From the desk of Harvest Foundation President Kate Keller
Hopefully, by now you have heard of Project Hope. We launched Project Hope last year to simultaneously celebrate our 20th Anniversary and to activate a component of our current strategic plan — building community connectedness.
Last year was a great success, and we are building on what we learned to continue Project Hope. Keep a look out in the next couple of weeks for the release of the application process, and we “hope” that the community has many great ideas!
Today, I would like to focus on the purpose of Project Hope — building community connectedness. When developing our current strategic plan, our local data were clear — we’ve been successful at bringing in new jobs and increasing wages but not successful at budging the poverty line. In addition to that data point, many people in our community told us that they weren’t hopeful for themselves or our community.
In researching economic mobility (understanding how people move up and down the economic ladder), the research is clear that social capital (those you know and are connected to) is important. It is also important in factors such as how long you will live.

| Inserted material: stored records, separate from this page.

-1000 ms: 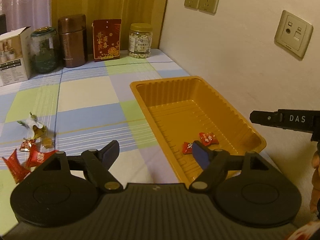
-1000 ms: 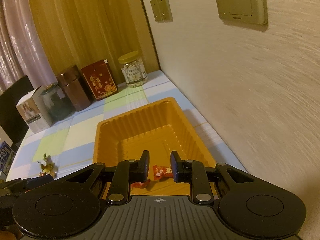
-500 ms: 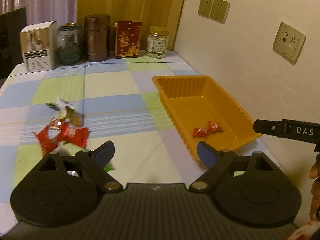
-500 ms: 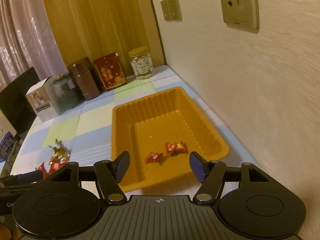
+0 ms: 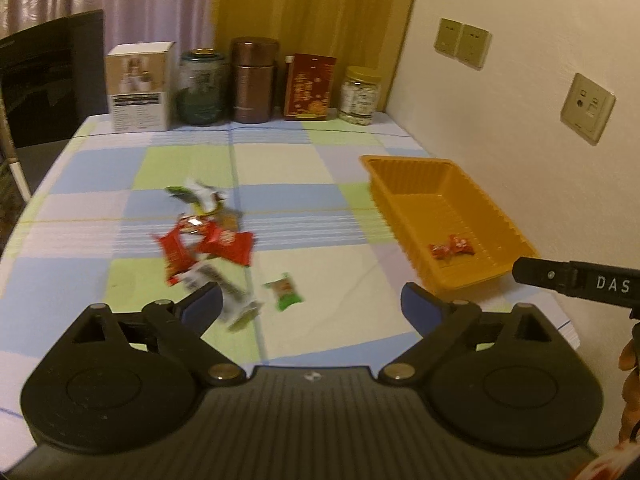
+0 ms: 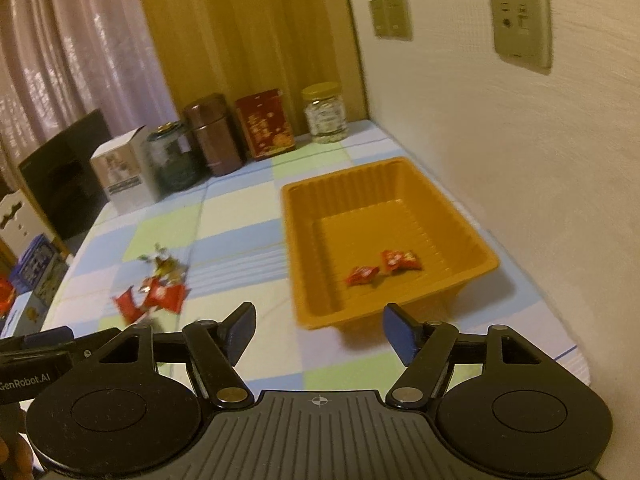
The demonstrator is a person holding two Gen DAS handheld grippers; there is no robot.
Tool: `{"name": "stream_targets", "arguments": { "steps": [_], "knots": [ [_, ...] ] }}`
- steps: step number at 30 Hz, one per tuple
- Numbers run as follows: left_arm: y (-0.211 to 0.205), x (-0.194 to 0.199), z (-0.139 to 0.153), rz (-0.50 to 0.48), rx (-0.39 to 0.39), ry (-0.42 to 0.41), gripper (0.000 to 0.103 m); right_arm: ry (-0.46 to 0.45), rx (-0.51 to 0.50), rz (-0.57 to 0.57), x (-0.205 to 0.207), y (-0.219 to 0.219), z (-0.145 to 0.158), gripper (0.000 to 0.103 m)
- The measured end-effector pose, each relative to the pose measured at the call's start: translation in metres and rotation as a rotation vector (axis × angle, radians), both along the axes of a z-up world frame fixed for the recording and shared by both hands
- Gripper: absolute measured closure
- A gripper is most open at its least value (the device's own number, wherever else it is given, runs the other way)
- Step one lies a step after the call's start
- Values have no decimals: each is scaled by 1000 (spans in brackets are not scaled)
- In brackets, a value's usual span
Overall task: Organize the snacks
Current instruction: 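Withdraw both grippers from the tray back over the snacks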
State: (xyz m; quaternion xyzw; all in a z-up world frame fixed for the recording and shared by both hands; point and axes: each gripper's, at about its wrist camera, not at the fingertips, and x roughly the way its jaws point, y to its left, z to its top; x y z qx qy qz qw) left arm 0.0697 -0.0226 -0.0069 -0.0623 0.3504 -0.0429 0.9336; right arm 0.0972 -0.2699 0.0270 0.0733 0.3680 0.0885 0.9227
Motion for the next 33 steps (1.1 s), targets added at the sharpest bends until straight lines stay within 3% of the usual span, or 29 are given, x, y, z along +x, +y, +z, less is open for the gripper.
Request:
{"name": "stream_targets", "arguments": {
  "steps": [15, 33],
  "knots": [
    [91, -38, -7, 180, 44, 34, 6, 19, -19, 165, -12, 79, -10, 31],
    [106, -28, -15, 213, 36, 58, 6, 38, -37, 209, -1, 103, -27, 31]
  ]
}}
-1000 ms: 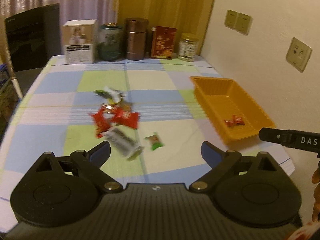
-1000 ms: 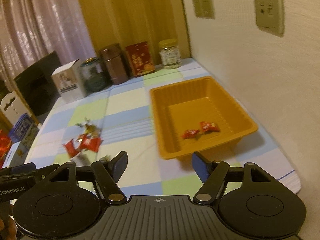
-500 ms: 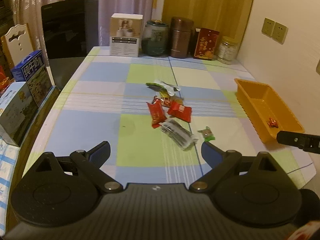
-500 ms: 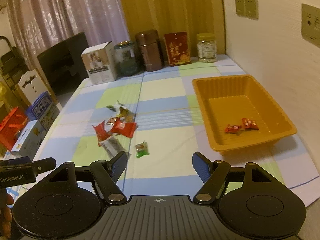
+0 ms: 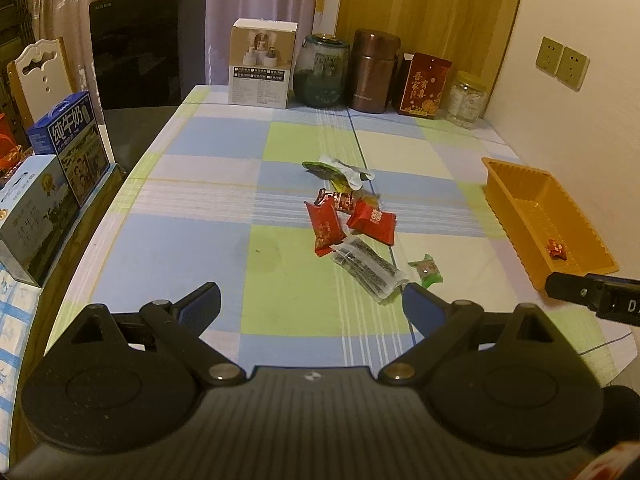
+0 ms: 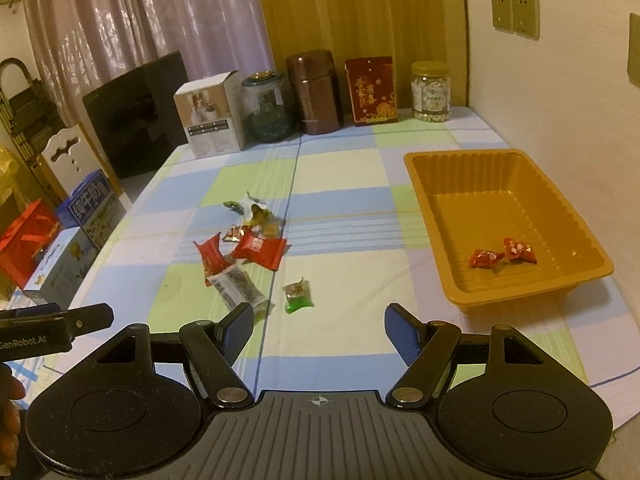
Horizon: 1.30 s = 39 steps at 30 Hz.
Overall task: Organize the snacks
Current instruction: 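Withdraw both grippers from the tray back over the snacks, then grasp the green-wrapped candy with the right gripper while the left grasps the dark-stick packet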
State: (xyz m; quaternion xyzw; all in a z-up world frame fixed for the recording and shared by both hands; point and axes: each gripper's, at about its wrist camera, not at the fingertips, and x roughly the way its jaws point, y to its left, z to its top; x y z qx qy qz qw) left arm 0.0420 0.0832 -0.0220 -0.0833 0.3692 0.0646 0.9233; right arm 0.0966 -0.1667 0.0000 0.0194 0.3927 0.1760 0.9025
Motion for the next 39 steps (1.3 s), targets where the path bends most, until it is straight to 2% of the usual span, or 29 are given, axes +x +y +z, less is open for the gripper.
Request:
{"name": "stream_targets", "arguments": {
  "steps": [15, 16, 18, 27, 35, 39],
  "knots": [
    [12, 46, -42, 49, -15, 52, 6, 27, -19, 67, 45, 27, -58, 32],
    [13, 50, -45, 52, -17, 54, 6, 28, -23, 75, 51, 30, -63, 34],
    [13, 57, -50, 57, -20, 58, 6, 31, -28, 86, 59, 35, -71, 45],
    [17, 80, -73, 80, -49, 70, 6, 29, -69, 134, 87, 59, -102, 57],
    [18, 91, -82, 90, -53, 74, 6, 37, -119, 156, 103, 74, -122, 69],
    [17, 93, -84, 93, -70, 70, 6, 40, -126, 169, 105, 74, -127, 81]
  ]
}}
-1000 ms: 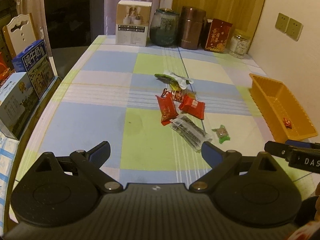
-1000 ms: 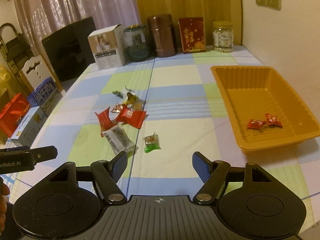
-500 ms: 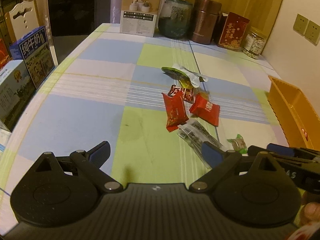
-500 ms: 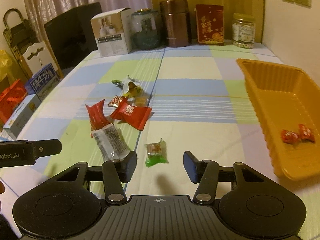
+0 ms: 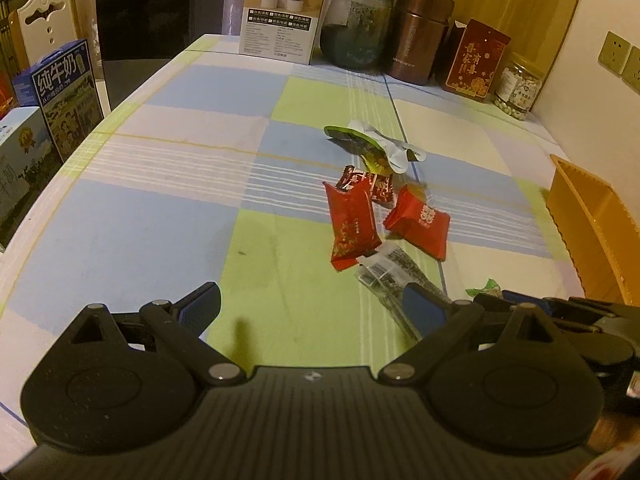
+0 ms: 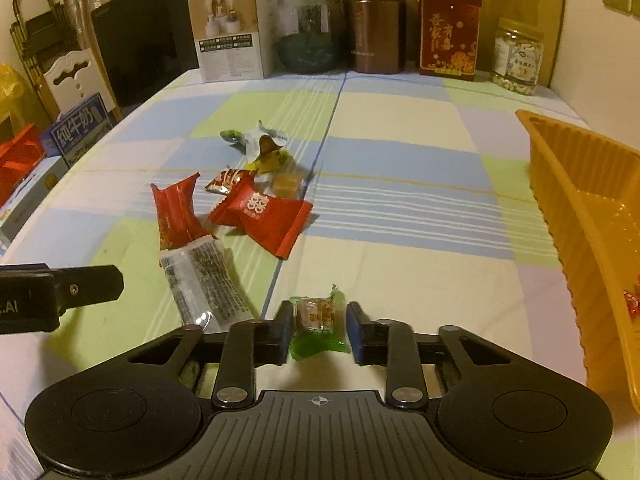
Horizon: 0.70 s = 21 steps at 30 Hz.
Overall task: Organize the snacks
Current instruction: 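Grasp the green-wrapped candy with the right gripper while the left grasps the dark-stick packet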
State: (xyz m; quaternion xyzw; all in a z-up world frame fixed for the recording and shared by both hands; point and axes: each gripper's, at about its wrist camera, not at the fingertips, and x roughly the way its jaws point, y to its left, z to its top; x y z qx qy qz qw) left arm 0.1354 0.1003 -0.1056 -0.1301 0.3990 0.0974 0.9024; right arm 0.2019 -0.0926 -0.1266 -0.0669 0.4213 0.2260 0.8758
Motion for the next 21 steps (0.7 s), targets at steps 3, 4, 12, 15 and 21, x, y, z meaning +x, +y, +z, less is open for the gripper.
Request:
{"name": "stream_targets", "arguments": {
  "steps": [3, 4, 12, 15, 21],
  "knots": [
    [-4, 5, -1, -6, -20, -5, 6, -22, 2, -17, -2, -7, 5, 82],
    [-7, 7, -1, -7, -25, -7, 6, -28, 5, -30, -3, -10, 7, 82],
    [-40, 31, -10, -1, -28, -21, 8, -33, 23, -125, -5, -42, 16, 82],
    [-52, 39, -18, -11, -4, -13, 8, -29, 25, -137, -7, -48, 15, 82],
    [-70, 46, -32, -76, 105, 0, 11, -33, 36, -158, -8, -56, 14, 82]
  ]
}}
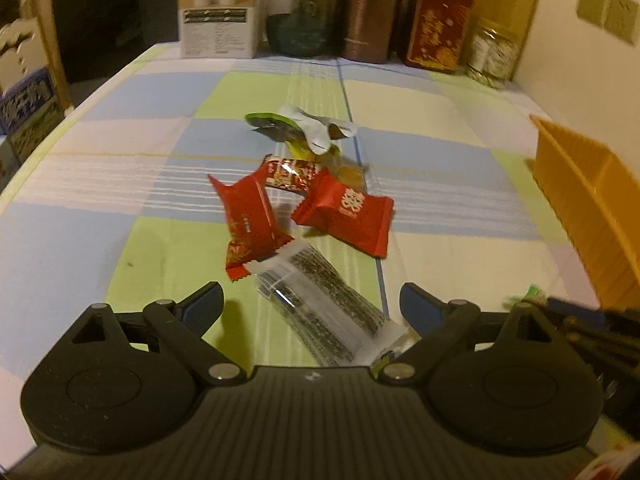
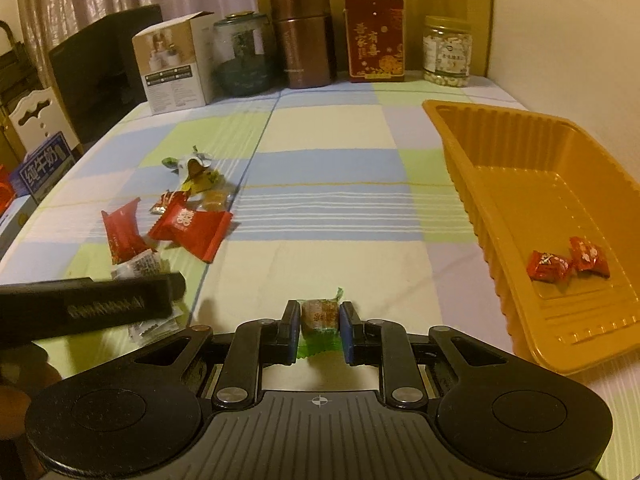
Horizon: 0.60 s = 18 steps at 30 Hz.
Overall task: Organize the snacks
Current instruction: 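Grasp the green-wrapped candy with the right gripper while the left grasps the dark-stick packet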
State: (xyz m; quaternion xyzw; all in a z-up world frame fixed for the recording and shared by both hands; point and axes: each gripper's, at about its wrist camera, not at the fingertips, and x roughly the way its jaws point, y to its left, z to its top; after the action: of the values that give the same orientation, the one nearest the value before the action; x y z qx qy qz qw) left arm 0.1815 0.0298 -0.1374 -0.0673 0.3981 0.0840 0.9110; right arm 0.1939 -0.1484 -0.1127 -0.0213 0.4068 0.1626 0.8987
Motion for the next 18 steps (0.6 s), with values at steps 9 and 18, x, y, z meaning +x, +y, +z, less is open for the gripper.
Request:
{"name": "stream_targets", "arguments": {
  "steps": [9, 18],
  "knots": [
    [11, -17, 0, -42, 68, 10, 17, 3, 21, -17, 1, -3, -1, 82],
    [3, -1, 0, -132, 104, 3, 43, 10, 28, -29, 1, -5, -2, 82]
  ]
}}
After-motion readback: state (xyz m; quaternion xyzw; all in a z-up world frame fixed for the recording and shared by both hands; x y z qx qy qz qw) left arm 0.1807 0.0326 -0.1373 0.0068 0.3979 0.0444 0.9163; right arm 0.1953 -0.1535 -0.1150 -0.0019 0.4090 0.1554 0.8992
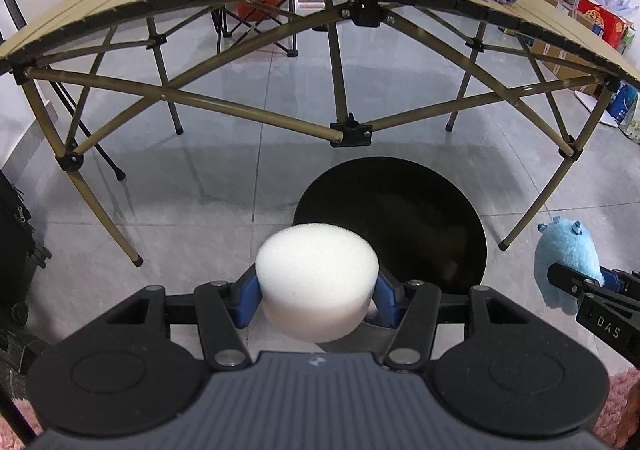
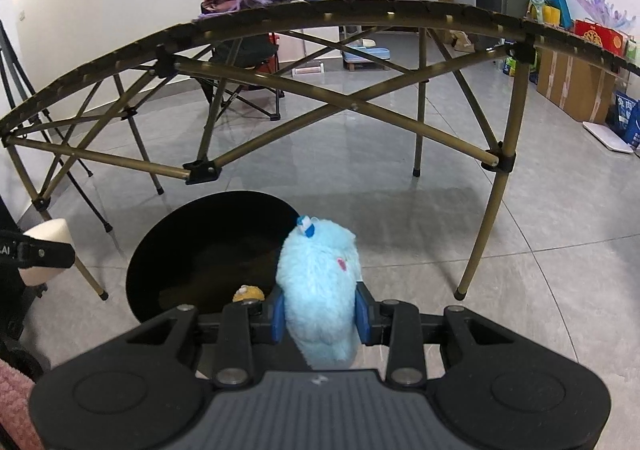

Connectedness is a strong predictor of health — physical and economic. (For a deeper dive into this: https://opportunityinsights.org/ and https://socialcapital.org/).
Building community connectedness is all about building relationships across this community, especially with people that are different from you (via race, income, language, ability, gender, etc.). Having relationships strengthens the community’s fabric, making us more resilient, healthy, and economically successful.
I encourage you to think about how you and your network can help build community connections. Maybe a Project Hope grant can help!